State Constitutional Developments in 2014
Voters considered and approved fewer state constitutional amendments in 2014 than in any other even-numbered year in the 21st century. In other respects, however, the 105 proposed amendments and 72 adopted amendments demonstrate continuity with recent trends in amendment activity. Voters continue to approve a sizable number of rights-related amendments, sometimes recognizing rights with no counterpart in the U.S. Constitution, such as hunting and fishing rights, and sometimes requiring that certain rights, such as the right to bear arms, be given more protection than at the federal level.
Other amendments reflect ongoing experimentation with ways of selecting governing officials and structuring governing institutions—establishing a bipartisan redistricting commission in New York, relaxing legislative term limits in Arkansas, creating an intermediate appellate court in Nevada and eliminating a judicial merit selection commission in Tennessee. Policy amendments also continue to figure prominently in state ballots, with the adoption of several tax-limitation amendments, various amendments authorizing and, in some cases, limiting gambling, and an unusual Arizona amendment barring state and local officials from enforcing unconstitutional federal directives.
Constitutional Amendment and Revision Methods
Constitutional amendments appeared on the ballot in 36 states in 2014, which is comparable to the number of states considering amendments in recent even-numbered years—35 states in 2012 and 37 states in 2010. The 105 proposed amendments and 72 approved amendments in 2014, however, are substantially below the level of constitutional amendment activity in every even-numbered year in the 21st century. In even-year elections held between 2002 and 2012, the number of proposed amendments ranged from a high of 175 in 2002 to a low of 135 in 2012. The number of enacted amendments ranged from a high of 125 in 2006 to a low of 87 in 2008.
It is no surprise that Louisiana and Alabama accounted for a quarter of all amendments approved in states in 2014. Louisiana voters considered more amendments, 14, than any other state, and approved six of them. Alabama voters approved more amendments than any other state, ratifying all 12 amendments placed on the ballot in elections in June, July and November. This included six amendments of statewide application as well as six local amendments placed on the ballot only in affected localities, but added to the state constitution upon approval. With the addition of these 12 amendments, Alabama’s 1901 Constitution now boasts 892 amendments and comprises more than 388,000 words.

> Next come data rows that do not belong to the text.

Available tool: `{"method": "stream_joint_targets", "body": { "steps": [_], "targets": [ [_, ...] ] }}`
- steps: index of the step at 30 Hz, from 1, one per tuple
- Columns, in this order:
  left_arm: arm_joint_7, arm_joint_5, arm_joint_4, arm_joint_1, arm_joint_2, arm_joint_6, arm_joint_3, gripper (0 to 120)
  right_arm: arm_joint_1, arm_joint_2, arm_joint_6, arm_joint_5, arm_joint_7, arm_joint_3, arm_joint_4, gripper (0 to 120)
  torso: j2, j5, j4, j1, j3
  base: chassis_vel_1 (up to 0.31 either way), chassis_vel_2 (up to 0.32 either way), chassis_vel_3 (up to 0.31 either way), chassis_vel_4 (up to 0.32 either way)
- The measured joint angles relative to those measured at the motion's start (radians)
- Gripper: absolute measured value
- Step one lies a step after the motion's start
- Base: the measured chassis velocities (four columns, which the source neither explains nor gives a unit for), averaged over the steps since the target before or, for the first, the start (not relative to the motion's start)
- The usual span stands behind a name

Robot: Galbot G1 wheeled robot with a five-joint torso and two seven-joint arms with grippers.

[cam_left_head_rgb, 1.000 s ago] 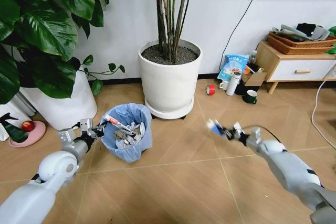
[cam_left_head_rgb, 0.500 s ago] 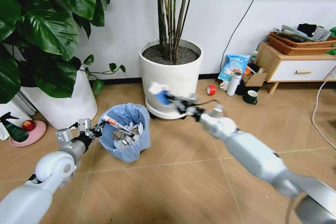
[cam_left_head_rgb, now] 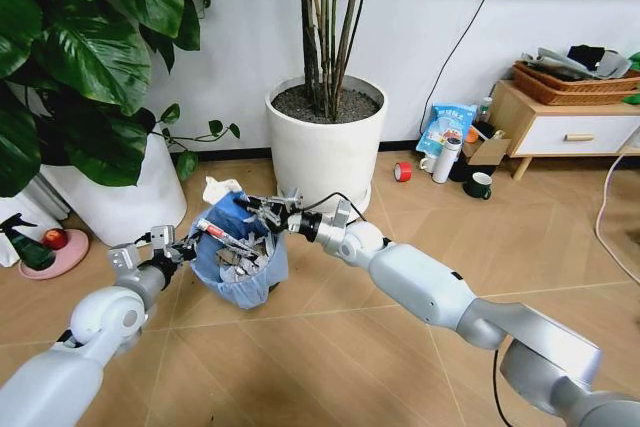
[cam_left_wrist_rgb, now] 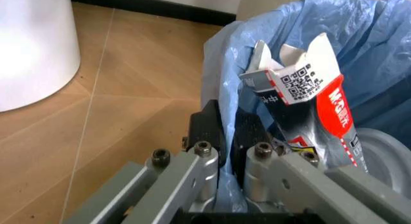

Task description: Pick up the trash bin and place the garbage on the floor into it.

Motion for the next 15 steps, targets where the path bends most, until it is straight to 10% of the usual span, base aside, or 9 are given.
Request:
{"method": "stream_joint_targets", "body": {
  "steps": [10, 15],
  "targets": [
    [-0.006, -0.006, -0.005, -0.002, 0.000, 0.002, -0.003, 0, 0.005, -0.015, -0.008, -0.010, 0.018, -0.017, -0.004, 52, 0.000, 0.0001, 0.0004, 0.000, 0.000, 0.000, 0.000, 0.000, 0.000],
    [-0.003, 0.000, -0.018, 0.049, 0.001, 0.001, -0.043, 0, -0.039, -0.076, -0.012, -0.060, 0.261, 0.090, 0.045, 74, 0.000, 0.0004, 0.0011, 0.000, 0.000, 0.000, 0.000, 0.000, 0.000]
  ]
}}
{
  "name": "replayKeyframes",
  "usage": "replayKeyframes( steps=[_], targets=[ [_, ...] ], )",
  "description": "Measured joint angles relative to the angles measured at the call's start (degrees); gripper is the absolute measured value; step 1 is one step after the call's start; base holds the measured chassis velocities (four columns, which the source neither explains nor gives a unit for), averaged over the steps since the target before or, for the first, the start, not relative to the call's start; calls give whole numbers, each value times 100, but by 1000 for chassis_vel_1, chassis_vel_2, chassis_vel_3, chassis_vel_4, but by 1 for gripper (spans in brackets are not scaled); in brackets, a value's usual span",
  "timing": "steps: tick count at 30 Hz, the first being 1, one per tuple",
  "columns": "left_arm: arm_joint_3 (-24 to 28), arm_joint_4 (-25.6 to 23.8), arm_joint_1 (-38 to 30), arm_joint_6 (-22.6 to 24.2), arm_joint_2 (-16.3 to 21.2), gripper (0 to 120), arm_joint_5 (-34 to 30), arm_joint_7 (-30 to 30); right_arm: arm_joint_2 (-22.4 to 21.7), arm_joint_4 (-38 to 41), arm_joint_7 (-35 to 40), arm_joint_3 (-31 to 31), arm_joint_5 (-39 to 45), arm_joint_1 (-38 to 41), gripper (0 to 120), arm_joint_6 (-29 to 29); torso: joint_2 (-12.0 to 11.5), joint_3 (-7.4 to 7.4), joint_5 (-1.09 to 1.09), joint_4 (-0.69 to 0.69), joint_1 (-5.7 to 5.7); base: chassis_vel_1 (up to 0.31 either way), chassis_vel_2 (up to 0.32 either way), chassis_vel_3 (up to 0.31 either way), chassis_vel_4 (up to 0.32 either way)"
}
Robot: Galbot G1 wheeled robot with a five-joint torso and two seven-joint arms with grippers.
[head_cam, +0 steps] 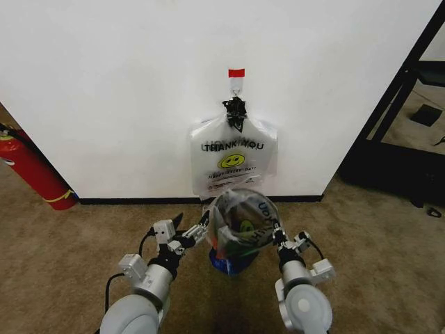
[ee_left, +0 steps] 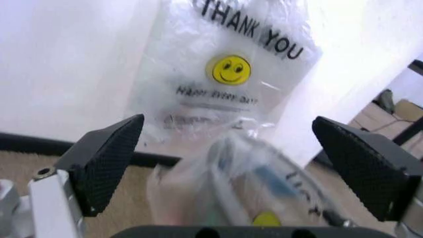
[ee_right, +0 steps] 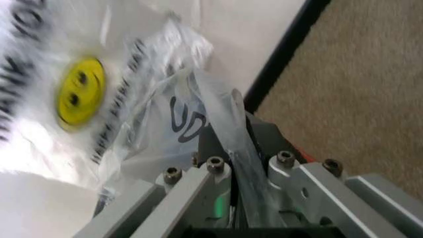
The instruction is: Pick up the garbage bag from the wall and place it over the trash bin.
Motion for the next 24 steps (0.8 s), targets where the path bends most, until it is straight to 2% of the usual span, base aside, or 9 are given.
replayKeyframes(
  steps=[3,6,11,15,16,22,24],
  targets=[
    [-47,32,50,-55,-136,100,131,8,-6,-183,-54,-73,-98,66,1,2,0,0,1,5,0,0,0,0,0],
    [-149,-18,108,-53,-282,100,246,-28,-60,-386,-95,-176,-200,135,1,-11,0,0,1,4,0,0,0,0,0],
    [-222,-109,151,-14,-269,100,276,-61,-129,-399,-134,-200,-214,120,1,-74,0,0,1,3,0,0,0,0,0],
    [-259,-133,117,43,-246,100,389,-119,-201,-308,-192,-185,-206,18,14,-113,0,0,1,3,0,0,0,0,0],
    [-259,-133,117,43,-246,100,389,-119,-201,-308,-192,-185,-206,18,14,-113,0,0,1,3,0,0,0,0,0],
    [-288,-129,68,113,-218,100,424,-145,-242,-59,-193,-151,-285,-135,41,-198,0,0,1,3,0,0,0,0,0],
    [-289,-127,57,116,-200,100,426,-145,-252,-5,-200,-152,-308,-176,45,-208,0,0,1,3,0,0,0,0,0]
  ],
)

Legislative Proposals and Constitutional Initiatives
As indicated in Table A, all 105 amendments on the ballot in 2014 were formally proposed either by legislatures or via the initiative process. Voters approved 70 of 97 legislature-proposed amendments for a passage rate of 72.2 percent. This is comparable to the approval rate for legislature-proposed amendments in recent years. Voters placed eight amendments on the ballot via the constitutional initiative process, which is available in 18 states. Only two of these citizen-initiated amendments were approved: an equal-rights amendment in Oregon and an amendment dedicating additional money to a land acquisition trust fund in Florida. This passage rate of 25 percent is somewhat below the rate for citizen-initiated amendments in recent years.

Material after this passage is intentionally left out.